This ice cube makes a new ice loss study terrifying

This is a big cube.

This is a big cube.
Graph: Planetary visions

We talk about ice many here on Earth – or more precisely, its growing absence. A new study highlights what is happening to the planet perspective. WWhile I can tell you that the results show 1.2 trillion tons of ice missing every year since 1994, it is much easier to understand visually.

That ice cube rises there 10 miles in the sky, like a shadow of sunshine over Manhattan and stretches over a huge area of ​​New Jersey, from Newark Airport to Jersey City. That’how much I lost from burning fossil fuels on average per year the last two decades. Financial District and Midtown skyscrapers are toothpicks. More threatening the cube is growing as the ice losses accelerate.

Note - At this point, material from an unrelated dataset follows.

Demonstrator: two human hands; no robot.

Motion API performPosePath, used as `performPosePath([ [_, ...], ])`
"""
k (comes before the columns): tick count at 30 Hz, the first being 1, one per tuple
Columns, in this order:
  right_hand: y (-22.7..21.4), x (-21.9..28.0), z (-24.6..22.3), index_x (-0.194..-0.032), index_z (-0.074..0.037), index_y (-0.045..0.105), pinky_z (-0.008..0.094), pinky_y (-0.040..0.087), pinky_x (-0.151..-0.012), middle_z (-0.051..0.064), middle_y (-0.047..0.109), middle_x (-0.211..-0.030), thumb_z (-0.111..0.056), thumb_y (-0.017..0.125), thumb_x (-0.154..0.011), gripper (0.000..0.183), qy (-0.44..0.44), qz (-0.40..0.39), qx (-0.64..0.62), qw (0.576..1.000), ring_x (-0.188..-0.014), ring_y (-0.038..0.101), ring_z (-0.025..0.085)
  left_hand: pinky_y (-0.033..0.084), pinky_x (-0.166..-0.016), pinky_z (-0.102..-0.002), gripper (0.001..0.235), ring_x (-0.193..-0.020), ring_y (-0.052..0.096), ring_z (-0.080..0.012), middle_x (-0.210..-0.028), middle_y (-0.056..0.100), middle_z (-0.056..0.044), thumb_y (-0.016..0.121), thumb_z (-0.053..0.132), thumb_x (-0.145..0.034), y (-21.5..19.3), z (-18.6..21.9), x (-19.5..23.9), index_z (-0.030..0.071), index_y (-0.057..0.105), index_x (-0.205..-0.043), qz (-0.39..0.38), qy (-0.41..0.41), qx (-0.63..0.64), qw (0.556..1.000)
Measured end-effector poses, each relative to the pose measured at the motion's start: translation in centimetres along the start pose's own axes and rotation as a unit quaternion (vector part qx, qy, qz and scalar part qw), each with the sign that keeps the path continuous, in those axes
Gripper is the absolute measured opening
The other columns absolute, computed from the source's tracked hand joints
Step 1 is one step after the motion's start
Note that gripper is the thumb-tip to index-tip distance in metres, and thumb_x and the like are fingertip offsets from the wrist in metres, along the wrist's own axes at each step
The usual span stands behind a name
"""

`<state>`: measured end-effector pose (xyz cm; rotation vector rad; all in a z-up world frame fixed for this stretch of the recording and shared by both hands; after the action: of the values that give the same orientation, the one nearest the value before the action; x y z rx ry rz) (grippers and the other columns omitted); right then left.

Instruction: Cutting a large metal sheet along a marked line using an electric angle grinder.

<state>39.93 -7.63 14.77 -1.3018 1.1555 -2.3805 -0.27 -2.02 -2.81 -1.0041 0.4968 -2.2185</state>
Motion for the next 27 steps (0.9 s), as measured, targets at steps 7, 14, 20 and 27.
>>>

Illustration of ice cube is related to a study published in Cryosphere Monday, that concerns, uh, the state of the cryosphere. A team of scientists from the UK used satellite measurements and climate models to explore what is happening in every corner of the globe. While most studies focus on either sea ice or land ice, the new paper looks at both to give us a better understanding of the amount of melted ice due to climate change.

“It was a huge international effort to study individual regions, like glaciers have spread around the planet, polar ice sheets in Greenland and Antarctica, ice shelves floating around Antarctica and sea ice heading into the Arctic and southern oceans, ”said Tom Slater. lead author and ice researcher at the University of Leeds, he said in an email. “I feel that there is now enough data to be able to combine these efforts and examine all the ice that is lost from the planet. ”

The results show Arctic sea ice it is the fastest disappearing ice on the planet. An astonishing 7.6 trillion tons turned into liquid from 1994 to 2017, the period for which the study had data. Antarctic ice shelves followed, seeing 6.5 trillion tons of ice disappear, sometimes catastrophically. The most recent example is the Iceberg A68, a piece of ice the size of Delaware snatched the Larsen C ice shelf. in 2017 and he has since wandered the southern and Atlantic oceans. This one most recently had a run-in close with an ecologically sensitive island.

But other more insidious forms of drama on ice shelves are in full swing. The study is not just about the ice; also he looked at the volume of ice. And the most shocking effects on ice shelves it happens below the surface. Ice shelves protrude across the ocean, trapping glaciers on ice sheets on land. But in West Antarctica, satellite and direct observations show hot water ate to ice shelves and could eventually cause them to collapse. If this happens, sea level rise will accelerate and not stop for centuries; ice in western Antarctica could raise the seas by more than 3 meters.

Land glaciers in Alaska, the Himalayas and elsewhere are also major factors in sea level rise, just like the glaciers and ice sheets of Greenland. They all disappear at an alarming rate. The threat of water loss in glacier-based regions and melting snow is certainly an acute concern. So is the disappearance of sea ice and its impact on it traditional ways of life in the Arctic. And the incremental but accelerated rise in sea level can play dramatically when hurricanes howl ashore, pushingfurther inland, due to the momentum of climate change. Perhaps worst of all, melting is only a small aspect of the changes that are taking place.

“We found that it took only about 3% of the excess heat created by greenhouse gas emissions to melt all this ice, a surprisingly low amount of energy to melt such a large amount of ice, which has a disproportionately large effect on our environment, Slater said.

In this light, the giant ice cube in hell shows only a small part of the impact of human activities on the planet.